La caccia allo Squarlo

di Lewis Carrol, illustrato da Peter Newell e Cinzia Ghigliano

Un capolavoro del nonsense. Pieno di senso

Guidati dalla mappa che il Capitano tiene come preziosissima, ma che raffigura al suo interno solo l’azzurro dell’oceano, l’insolito equipaggio approda in una terra strana in cerca del temibile Squarlo. Un Castoro,

un Contabile, un Cassiere, un Cucicappucci, un Cuoco e un Carnefice di soli castori si mettono in cerca del temibile Squarlo, che potrebbe rivelarsi ancora più pericoloso se appartenesse alla specie dei Cuggi. Spetta

al Cuoco la fortuna, si fa per dire, di incrociare lo Squarlo, perché ahimè proprio di un Cuggio si tratta.

Così nel nulla finisce il cuoco e una delle cacce più esilaranti della letteratura classica, qui magnificamente tradotta in rima da Daniela Almansi che dei giochi di parole e dei nonsense di Carroll fa le sue armi segrete. Una caccia genialmente illustrata da un duo di assoluta eccezione, Newell-Ghigliano.

Poesia, fantasia, umorismo. Nelle parole e nelle immagini

Lewis Carroll nacque a Daresbury (Cheshire, Inghilterra), nel 1832. Studiò a Rugby e a Oxford dove fu lettore di matematica pura, disciplina a cui dedicò molti studi. Per una delle bambine di cui era amico e fotografo, scrisse “Alice nel paese delle meraviglie” (1865), e il seguito “Attraverso lo specchio e quel che Alice vi trovò” (1871).
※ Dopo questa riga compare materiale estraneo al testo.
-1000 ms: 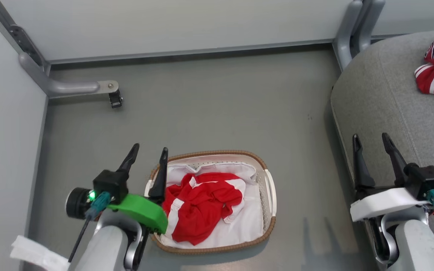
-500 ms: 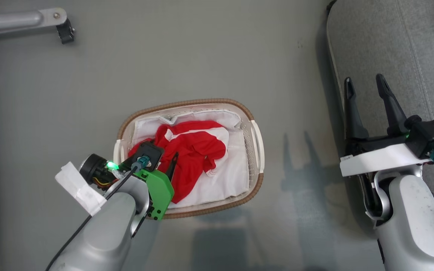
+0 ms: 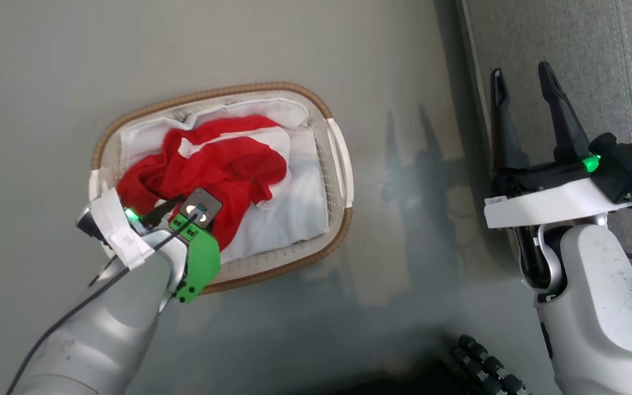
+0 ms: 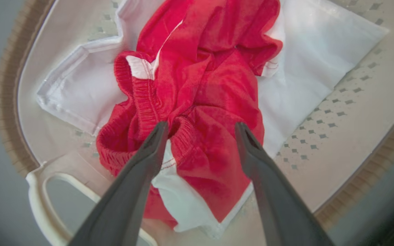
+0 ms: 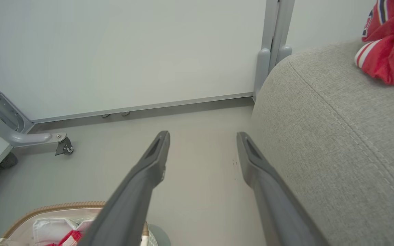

Nelle prime pagine di quest’ultimo compare il “Jabberwocky” che denuncia la passione di Carroll per i racconti al rovescio, per i nonsense e per i giochi di parole e le parole inventate. Nel 1898, ammalatosi di bronchite, Carroll muore a Guildford, nel Surrey.

Nel catalogo di orecchio acerbo altri due titoli, “Le avventure di Alice nel paese delle meraviglie” illustrato da Yayoi Kusama (2013) e “Jabberwocky” con i disegni di Raphael Urwiller (2012).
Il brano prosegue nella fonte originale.